### Exercise
What is needed is a copy of each line in the listing that contains "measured".

*** Opening Data provided ***

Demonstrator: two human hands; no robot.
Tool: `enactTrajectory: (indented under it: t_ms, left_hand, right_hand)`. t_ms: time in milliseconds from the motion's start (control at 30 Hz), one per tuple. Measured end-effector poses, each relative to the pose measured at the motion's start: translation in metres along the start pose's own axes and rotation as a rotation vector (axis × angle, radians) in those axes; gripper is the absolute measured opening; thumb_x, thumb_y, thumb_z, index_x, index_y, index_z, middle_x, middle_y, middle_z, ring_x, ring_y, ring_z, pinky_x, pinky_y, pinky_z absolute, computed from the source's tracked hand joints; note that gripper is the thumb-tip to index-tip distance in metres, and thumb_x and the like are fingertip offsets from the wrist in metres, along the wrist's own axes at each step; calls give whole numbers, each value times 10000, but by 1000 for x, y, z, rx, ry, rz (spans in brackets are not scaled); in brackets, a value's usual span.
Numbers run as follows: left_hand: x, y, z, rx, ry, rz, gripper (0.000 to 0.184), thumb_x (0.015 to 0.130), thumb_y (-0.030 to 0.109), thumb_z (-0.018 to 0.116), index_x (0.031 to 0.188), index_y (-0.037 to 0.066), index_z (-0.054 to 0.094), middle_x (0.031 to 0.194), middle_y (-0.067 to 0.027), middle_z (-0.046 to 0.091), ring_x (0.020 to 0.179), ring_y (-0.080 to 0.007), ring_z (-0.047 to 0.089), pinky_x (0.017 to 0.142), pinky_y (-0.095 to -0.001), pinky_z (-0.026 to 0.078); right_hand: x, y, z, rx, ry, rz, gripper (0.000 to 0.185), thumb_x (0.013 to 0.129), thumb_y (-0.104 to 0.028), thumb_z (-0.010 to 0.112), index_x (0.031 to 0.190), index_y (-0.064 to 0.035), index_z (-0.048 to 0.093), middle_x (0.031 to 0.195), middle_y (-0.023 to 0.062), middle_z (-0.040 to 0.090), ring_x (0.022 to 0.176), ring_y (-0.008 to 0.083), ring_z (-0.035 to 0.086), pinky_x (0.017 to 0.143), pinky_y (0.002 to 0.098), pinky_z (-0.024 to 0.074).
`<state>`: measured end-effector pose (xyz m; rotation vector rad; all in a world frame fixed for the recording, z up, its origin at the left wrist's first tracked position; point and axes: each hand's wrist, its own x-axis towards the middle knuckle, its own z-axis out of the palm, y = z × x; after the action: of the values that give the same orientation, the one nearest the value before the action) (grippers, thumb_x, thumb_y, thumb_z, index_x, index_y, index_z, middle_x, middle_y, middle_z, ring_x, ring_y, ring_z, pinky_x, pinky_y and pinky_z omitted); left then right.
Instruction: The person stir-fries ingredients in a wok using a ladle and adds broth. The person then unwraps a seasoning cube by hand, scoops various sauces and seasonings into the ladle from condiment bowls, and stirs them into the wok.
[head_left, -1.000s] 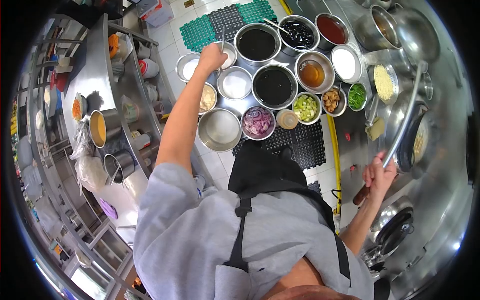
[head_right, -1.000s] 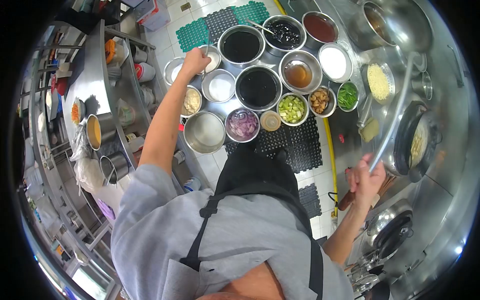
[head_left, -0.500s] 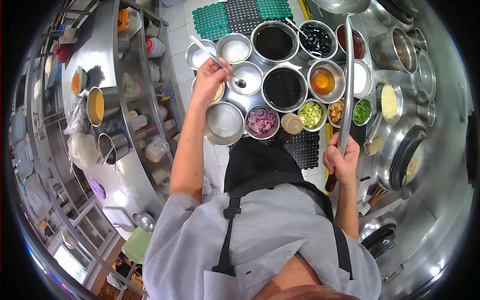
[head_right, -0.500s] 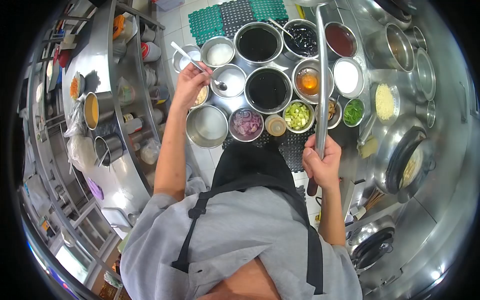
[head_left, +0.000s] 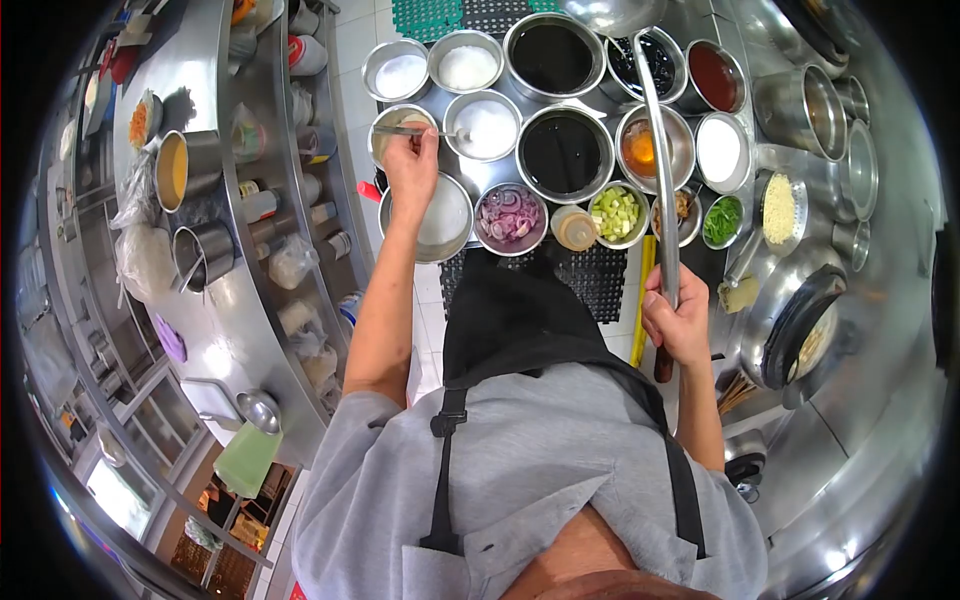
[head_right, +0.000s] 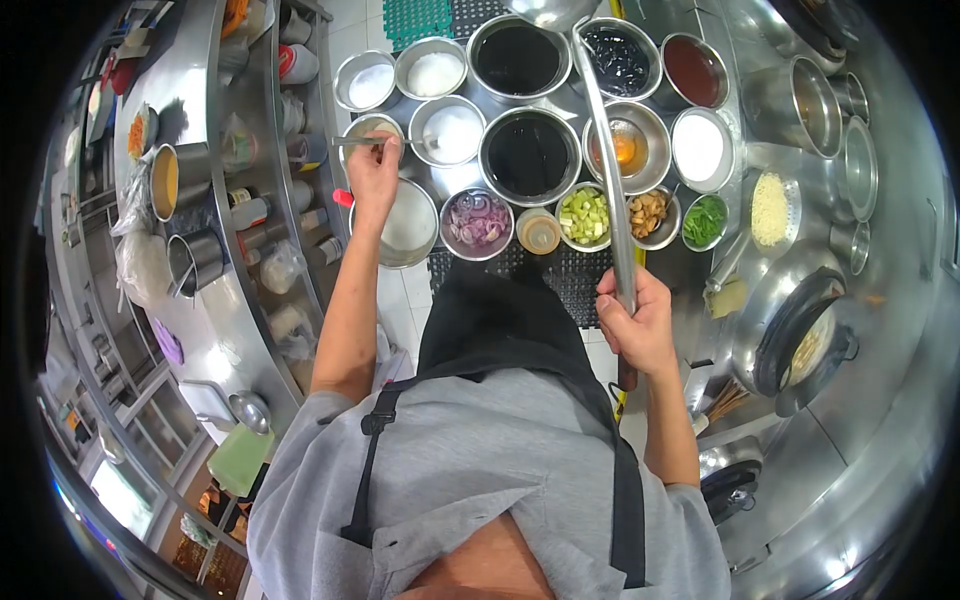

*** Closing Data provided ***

### Task result
Tool: `enactTrajectory: (indented under it: t_ms, left_hand, right_hand)`. t_ms: time in milliseconds from the motion's start (control at 30 Hz), one per tuple. Measured end-effector poses, each relative to the pose measured at the motion's start: translation in metres along the start pose's own axes and rotation as a rotation vector (axis × angle, radians) in those axes; gripper is the absolute measured opening; thumb_x, thumb_y, thumb_z, index_x, index_y, index_z, middle_x, middle_y, middle_z, ring_x, ring_y, ring_z, pinky_x, pinky_y, pinky_z absolute, computed from the source's tracked hand joints; note that gripper is the thumb-tip to index-tip distance in metres, and thumb_x and the like are fingertip offsets from the wrist in metres, along the wrist's own axes at each step; calls give whole numbers, each value times 10000, but by 1000 for x, y, z, rx, ry, rz (spans in brackets are not scaled); in brackets, a value's usual span.
`<state>`: measured end-effector pose (xyz m; rotation vector rad; all in a world frame fixed for the recording, z up, its origin at the left wrist's first tracked position; point and axes: each hand's wrist, its own x-axis towards the middle knuckle, its own z-axis out of the palm, y = z × x; after the action: of the values that give the same orientation, the one nearest the value before the action) (grippers, thumb_x, thumb_y, thumb_z, index_x, index_y, index_z, middle_x, middle_y, middle_z, ring_x, ring_y, ring_z, pinky_x, pinky_y and pinky_z omitted); left then right.

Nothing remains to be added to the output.